» **TASK ITEM**
Give back only the lines in the records below from the one with "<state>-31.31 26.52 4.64" to the one with "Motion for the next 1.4", both inclusive, word for word.

[[ RAW DATA open ]]

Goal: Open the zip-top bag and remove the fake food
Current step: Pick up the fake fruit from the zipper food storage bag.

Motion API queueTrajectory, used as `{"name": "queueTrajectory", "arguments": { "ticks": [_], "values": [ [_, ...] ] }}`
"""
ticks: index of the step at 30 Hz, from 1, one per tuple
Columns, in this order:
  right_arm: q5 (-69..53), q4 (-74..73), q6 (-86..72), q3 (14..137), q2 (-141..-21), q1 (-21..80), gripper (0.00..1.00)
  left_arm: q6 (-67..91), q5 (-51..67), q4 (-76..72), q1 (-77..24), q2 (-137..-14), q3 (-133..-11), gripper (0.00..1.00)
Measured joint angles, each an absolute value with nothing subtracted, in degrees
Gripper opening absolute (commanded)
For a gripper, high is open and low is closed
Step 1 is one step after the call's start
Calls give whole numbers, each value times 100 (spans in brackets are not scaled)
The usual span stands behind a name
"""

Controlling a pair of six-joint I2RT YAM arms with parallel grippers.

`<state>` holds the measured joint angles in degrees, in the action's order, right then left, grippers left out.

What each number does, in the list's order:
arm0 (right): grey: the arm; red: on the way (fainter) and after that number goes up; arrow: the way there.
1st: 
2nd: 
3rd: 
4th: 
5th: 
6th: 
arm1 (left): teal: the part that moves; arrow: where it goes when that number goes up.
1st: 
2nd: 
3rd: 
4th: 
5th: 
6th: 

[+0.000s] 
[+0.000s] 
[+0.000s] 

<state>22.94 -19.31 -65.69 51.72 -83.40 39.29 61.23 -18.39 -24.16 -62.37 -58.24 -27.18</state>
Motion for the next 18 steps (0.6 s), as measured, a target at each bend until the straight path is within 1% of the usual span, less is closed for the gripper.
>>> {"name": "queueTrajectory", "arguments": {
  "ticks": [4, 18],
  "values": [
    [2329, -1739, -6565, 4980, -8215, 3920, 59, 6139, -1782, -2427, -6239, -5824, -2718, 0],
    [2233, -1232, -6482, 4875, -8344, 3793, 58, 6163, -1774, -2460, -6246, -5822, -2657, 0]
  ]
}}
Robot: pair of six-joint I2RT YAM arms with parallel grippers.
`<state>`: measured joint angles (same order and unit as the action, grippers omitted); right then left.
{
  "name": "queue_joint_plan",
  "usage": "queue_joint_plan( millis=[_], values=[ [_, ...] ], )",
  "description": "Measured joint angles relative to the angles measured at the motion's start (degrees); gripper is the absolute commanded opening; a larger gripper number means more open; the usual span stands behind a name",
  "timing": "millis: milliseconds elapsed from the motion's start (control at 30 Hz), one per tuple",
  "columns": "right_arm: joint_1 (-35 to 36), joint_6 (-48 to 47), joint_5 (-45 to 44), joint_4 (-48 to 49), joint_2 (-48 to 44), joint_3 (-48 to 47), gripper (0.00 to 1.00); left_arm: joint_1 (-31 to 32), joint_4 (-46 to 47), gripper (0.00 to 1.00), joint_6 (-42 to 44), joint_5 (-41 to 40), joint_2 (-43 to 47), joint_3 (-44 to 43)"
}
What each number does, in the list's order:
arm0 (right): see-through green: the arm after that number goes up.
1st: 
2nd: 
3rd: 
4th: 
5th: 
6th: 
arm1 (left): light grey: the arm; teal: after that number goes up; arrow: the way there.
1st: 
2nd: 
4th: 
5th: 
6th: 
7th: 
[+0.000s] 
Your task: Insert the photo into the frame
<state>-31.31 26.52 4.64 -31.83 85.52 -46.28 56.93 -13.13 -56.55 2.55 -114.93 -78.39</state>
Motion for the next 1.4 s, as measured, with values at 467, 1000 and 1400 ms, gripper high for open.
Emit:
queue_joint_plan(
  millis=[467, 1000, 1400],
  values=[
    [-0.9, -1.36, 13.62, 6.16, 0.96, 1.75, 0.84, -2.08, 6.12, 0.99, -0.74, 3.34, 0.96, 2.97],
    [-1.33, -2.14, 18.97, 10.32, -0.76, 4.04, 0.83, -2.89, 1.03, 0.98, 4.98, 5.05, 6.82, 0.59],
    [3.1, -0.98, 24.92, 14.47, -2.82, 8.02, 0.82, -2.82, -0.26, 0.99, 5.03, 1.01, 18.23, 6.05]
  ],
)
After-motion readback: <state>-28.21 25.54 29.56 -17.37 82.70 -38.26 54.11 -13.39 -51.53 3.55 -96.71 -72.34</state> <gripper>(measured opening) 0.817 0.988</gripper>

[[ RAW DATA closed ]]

» **TASK ANSWER**
<state>-31.31 26.52 4.64 -31.83 85.52 -46.28 56.93 -13.13 -56.55 2.55 -114.93 -78.39</state>
Motion for the next 1.4 s, as measured, with values at 467, 1000 and 1400 ms, gripper high for open.

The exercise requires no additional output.